Turbulent flows are characterized by eddies with a wide range of length and time scales. The largest eddies are typically comparable in size to the characteristic length of the mean flow. The smallest scales are responsible for the dissipation of turbulence kinetic energy.

It is possible, in theory, to directly resolve the whole spectrum of turbulent scales using an approach known as direct numerical simulation (DNS). No modeling is required in DNS. However, DNS is not feasible for practical engineering problems involving high Reynolds number flows. The cost required for DNS to resolve the entire range of scales is proportional to ${\rm Re}_t^{3}$, where ${\rm Re}_t$ is the turbulent Reynolds number. Clearly, for high Reynolds numbers, the cost becomes prohibitive.

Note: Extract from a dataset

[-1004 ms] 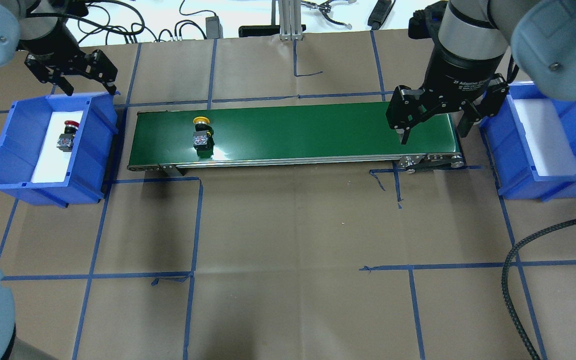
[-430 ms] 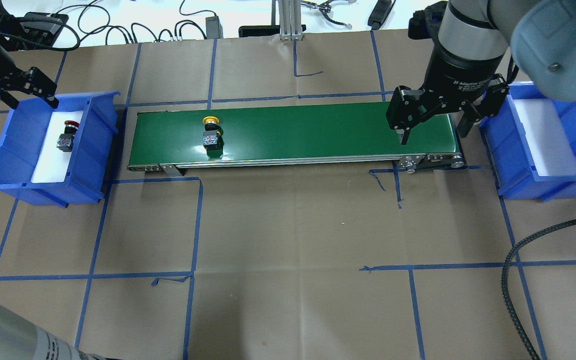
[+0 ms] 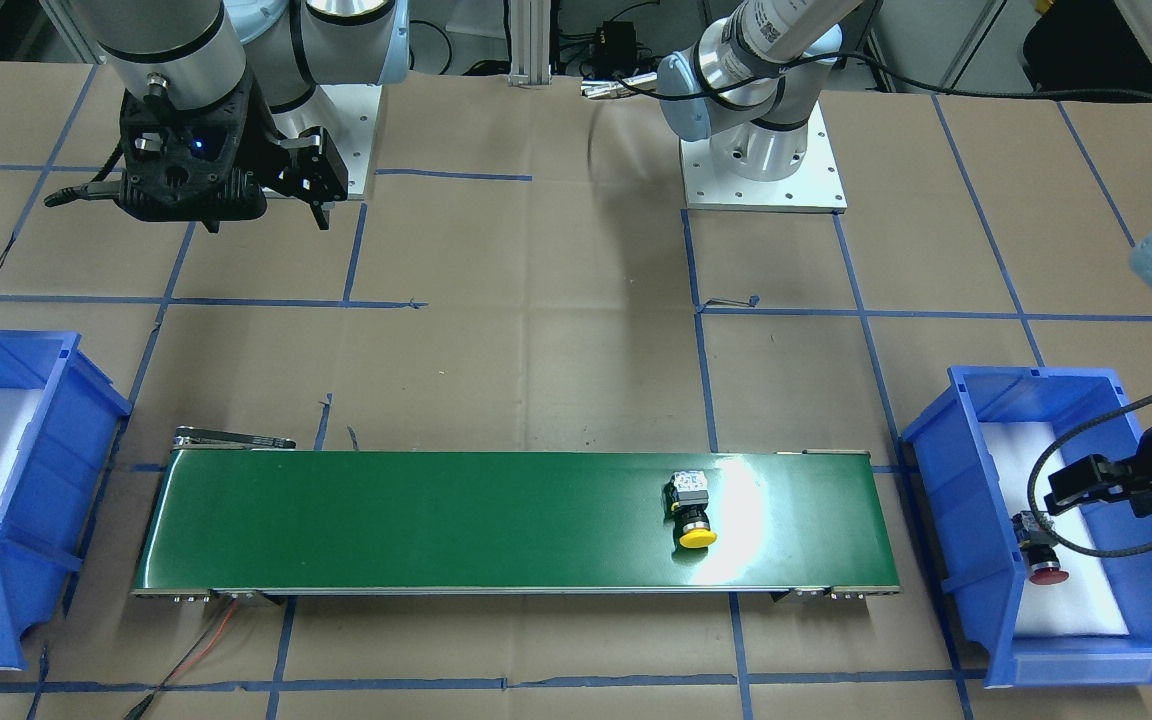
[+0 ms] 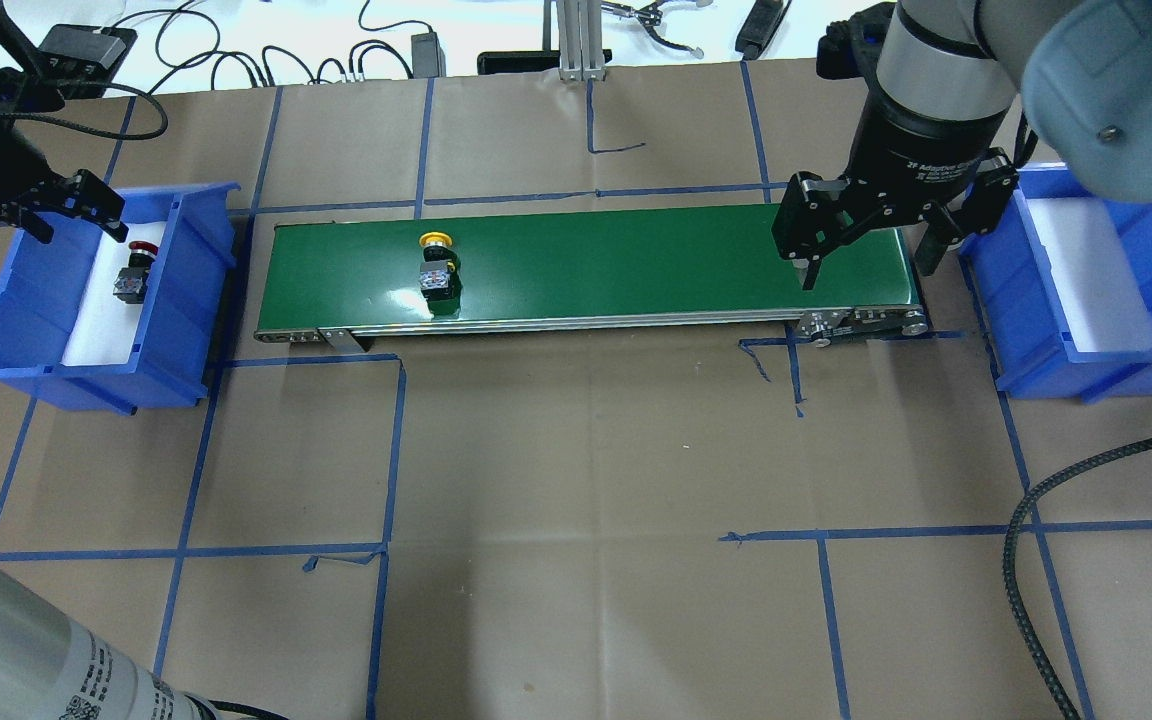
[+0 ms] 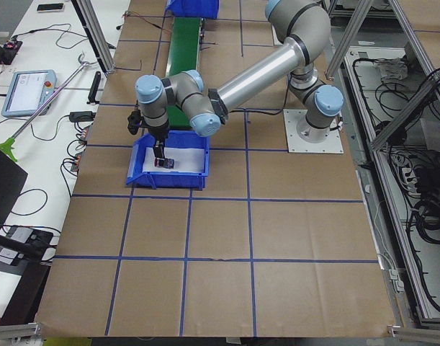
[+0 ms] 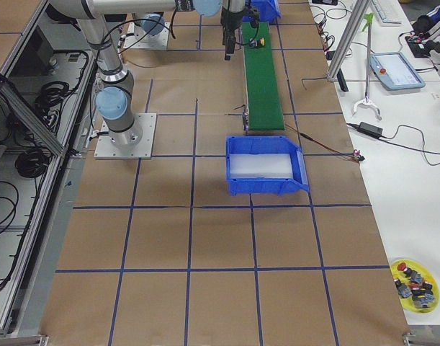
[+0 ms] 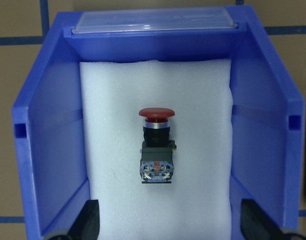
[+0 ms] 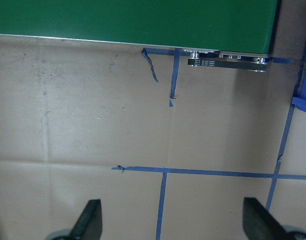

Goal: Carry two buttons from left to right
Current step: 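Move the left gripper back into the bin and grasp the red button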

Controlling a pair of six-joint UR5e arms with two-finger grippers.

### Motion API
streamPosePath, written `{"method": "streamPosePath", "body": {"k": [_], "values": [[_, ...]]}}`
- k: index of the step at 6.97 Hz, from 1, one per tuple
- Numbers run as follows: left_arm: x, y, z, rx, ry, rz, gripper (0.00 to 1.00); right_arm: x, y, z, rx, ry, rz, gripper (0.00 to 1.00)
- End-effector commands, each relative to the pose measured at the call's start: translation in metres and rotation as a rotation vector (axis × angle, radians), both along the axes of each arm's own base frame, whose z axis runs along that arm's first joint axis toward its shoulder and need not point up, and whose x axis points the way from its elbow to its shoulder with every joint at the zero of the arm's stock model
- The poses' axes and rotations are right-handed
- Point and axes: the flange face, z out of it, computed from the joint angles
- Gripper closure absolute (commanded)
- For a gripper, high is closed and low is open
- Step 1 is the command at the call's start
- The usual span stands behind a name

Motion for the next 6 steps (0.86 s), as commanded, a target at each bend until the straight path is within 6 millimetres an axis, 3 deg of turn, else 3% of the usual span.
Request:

In LES, large eddies are resolved directly, while small eddies are modeled. Large eddy simulation (LES) thus falls between DNS and RANS in terms of the fraction of the resolved scales. The rationale behind LES can be summarized as follows:

Resolving only the large eddies allows one to use much coarser mesh and larger times-step sizes in LES than in DNS. However, LES still requires substantially finer meshes than those typically used for RANS calculations. In addition, LES has to be run for a sufficiently long flow-time to obtain stable statistics of the flow being modeled. As a result, the computational cost involved with LES is normally orders of magnitudes higher than that for steady RANS calculations in terms of memory (RAM) and CPU time. Therefore, high-performance computing (e.g., parallel computing) is a necessity for LES, especially for industrial applications.

The following sections give details of the governing equations for LES, the subgrid-scale turbulence models, and the boundary conditions.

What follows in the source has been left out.